Personal information
- Born: July 21, 1991 (age 34) Columbus, Texas, U.S.
- Listed height: 6 ft 6 in (1.98 m)
- Listed weight: 315 lb (143 kg)

Career information
- High school: Columbus
- College: Texas Tech
- NFL draft: 2013: undrafted

Career history
- Detroit Lions (2013–2015); New England Patriots (2015–2018); Buffalo Bills (2019);

Awards and highlights
- 2× Super Bowl champion (LI, LIII); First-team All-Big 12 (2012); Second-team All-Big 12 (2011);

Career NFL statistics
- Games played: 61
- Games started: 31
- Stats at Pro Football Reference

= LaAdrian Waddle =

American football player (born 1991)

LaAdrian Waddle (born July 21, 1991) is an American former professional football player who was an offensive tackle in the National Football League (NFL). He played college football for the Texas Tech Red Raiders.

==Early life==
A native of Columbus, Texas, Waddle attended Columbus High School where he was coached by Brent Mascheck. The Columbus Cardinals finished 5–4 in Waddle's senior year and did not make the UIL playoffs. Behind Waddle pulling and clearing the way for the running back, the Cardinals averaged 281.0 rushing yards per game with 26 rushing touchdowns on the season.

Regarded as a three-star recruit by Rivals.com, Waddle was ranked as the No. 74 offensive guard prospect nationally in a class that also included Jonotthan Harrison, Corey Linsley, and Chance Warmack. Waddle was not heavily recruited, receiving offers from Tulane, Rice, Houston, and SMU. He planned on going to nearby Houston until Texas Tech recruited him.

==College career==
Playing from 2009–12 for Texas Tech, Waddle earned several honors. During his sophomore year, Waddle received All-Big 12 Conference honorable mention honors as well as an Academic All-Big 12 2nd Team selection. In the following year in 2011, Waddle was named an All-Big 12 Conference 2nd Team selection before being bumped to a 1st Team selection following the 2012 season.

==Professional career==

===Detroit Lions===
On April 27, 2013, he signed with the Detroit Lions as an undrafted free agent. Despite being undrafted, Waddle unseated Jason Curtis Fox and Corey Hilliard as the Detroit Lions starting right tackle by week eight of his rookie season. He had taken over the job after Hilliard was injured in a week 7 loss to the Cincinnati Bengals.

Waddle was injured in the 2014 season and went through off-season knee surgery. He was cut by the Lions on December 15, 2015.

===New England Patriots===
The New England Patriots claimed Waddle off waivers on December 16, 2015.

Waddle was re-signed to a two-year deal on March 9, 2016. In the 2016 season, Waddle was inactive for all but two games and played only one offensive snap.

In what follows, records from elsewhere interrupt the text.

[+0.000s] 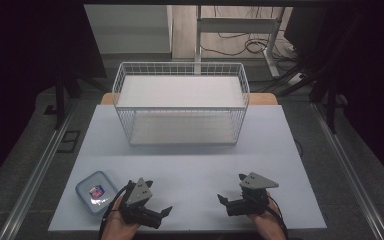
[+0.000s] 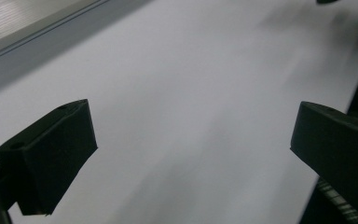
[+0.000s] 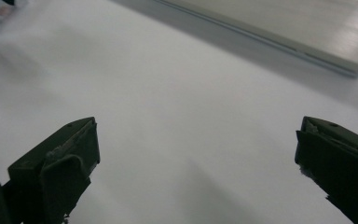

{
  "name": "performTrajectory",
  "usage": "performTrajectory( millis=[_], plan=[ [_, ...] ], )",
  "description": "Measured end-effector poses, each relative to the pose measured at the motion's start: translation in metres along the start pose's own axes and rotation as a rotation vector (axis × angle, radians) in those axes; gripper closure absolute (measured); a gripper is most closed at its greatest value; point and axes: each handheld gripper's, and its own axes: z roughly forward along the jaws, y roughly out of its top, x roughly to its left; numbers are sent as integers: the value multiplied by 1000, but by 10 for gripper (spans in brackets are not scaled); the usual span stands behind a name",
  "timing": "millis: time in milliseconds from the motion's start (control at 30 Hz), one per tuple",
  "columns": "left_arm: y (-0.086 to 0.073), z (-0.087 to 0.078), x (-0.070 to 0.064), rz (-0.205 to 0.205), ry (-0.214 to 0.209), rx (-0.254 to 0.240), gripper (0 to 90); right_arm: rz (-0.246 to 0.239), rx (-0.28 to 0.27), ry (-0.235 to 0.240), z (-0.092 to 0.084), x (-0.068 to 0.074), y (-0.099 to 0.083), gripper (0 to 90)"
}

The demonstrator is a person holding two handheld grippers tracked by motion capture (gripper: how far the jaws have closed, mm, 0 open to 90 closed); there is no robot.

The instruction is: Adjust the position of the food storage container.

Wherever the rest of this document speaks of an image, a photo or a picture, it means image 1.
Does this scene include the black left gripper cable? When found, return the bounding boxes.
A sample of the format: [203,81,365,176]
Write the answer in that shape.
[98,185,130,240]

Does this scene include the white metal desk frame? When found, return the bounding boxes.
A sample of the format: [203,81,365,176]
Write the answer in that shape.
[194,4,286,80]

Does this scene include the wooden table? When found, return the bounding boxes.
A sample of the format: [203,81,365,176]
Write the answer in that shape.
[100,92,279,106]

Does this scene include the blue lidded plastic container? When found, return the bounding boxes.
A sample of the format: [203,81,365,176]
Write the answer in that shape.
[75,170,119,216]

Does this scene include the white wire basket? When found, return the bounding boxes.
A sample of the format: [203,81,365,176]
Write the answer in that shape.
[111,61,251,147]

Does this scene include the person's right hand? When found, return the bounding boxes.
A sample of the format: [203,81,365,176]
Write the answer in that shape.
[247,194,286,240]

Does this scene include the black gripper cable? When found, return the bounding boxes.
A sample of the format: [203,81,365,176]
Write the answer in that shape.
[266,195,290,240]
[98,185,130,240]

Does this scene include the black floor bracket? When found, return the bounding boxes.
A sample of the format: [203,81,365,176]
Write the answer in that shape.
[56,129,82,154]

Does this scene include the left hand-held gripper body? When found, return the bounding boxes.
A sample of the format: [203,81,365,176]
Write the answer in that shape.
[118,177,163,230]

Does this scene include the white cabinet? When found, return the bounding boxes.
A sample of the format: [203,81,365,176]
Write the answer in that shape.
[83,4,174,55]

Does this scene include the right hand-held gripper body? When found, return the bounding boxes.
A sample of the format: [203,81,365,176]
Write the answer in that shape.
[226,171,280,218]

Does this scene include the aluminium floor rail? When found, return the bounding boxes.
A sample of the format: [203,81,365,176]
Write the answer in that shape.
[0,99,78,240]
[311,101,384,240]

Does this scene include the person's left hand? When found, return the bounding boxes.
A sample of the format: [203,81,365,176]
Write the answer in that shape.
[101,196,142,240]

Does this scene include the black metal stand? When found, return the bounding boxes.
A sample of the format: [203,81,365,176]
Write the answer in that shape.
[309,66,348,135]
[43,66,82,131]

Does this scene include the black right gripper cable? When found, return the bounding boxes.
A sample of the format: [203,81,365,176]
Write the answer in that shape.
[266,195,290,240]

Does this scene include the black floor cables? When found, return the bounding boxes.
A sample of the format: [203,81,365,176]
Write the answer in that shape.
[200,5,299,63]

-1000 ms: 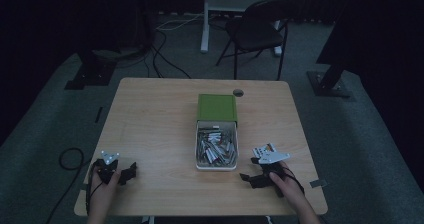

On February 5, 2017, Waddle's Patriots appeared in Super Bowl LI. He was inactive for the game as the Patriots defeated the Atlanta Falcons by a score of 34–28 in overtime.

In 2017, Waddle played in 12 games with four starts at right tackle in place of the injured Marcus Cannon. Waddle and the Patriots made it to Super Bowl LII, but the Patriots lost 41-33 to the Philadelphia Eagles.

On March 22, 2018, Waddle re-signed with the Patriots. He played in all 16 games, starting three at right tackle in place of an injured Marcus Cannon. Waddle won his second Super Bowl when the Patriots defeated the Los Angeles Rams 13–3 in Super Bowl LIII.

===Buffalo Bills===
On March 16, 2019, Waddle signed a one-year contract with the Buffalo Bills. On August 4, Waddle suffered a quadriceps injury and was carted off the field during a training camp scrimmage. It was revealed that he suffered a torn quad and was placed on injured reserve two days later, ending his season.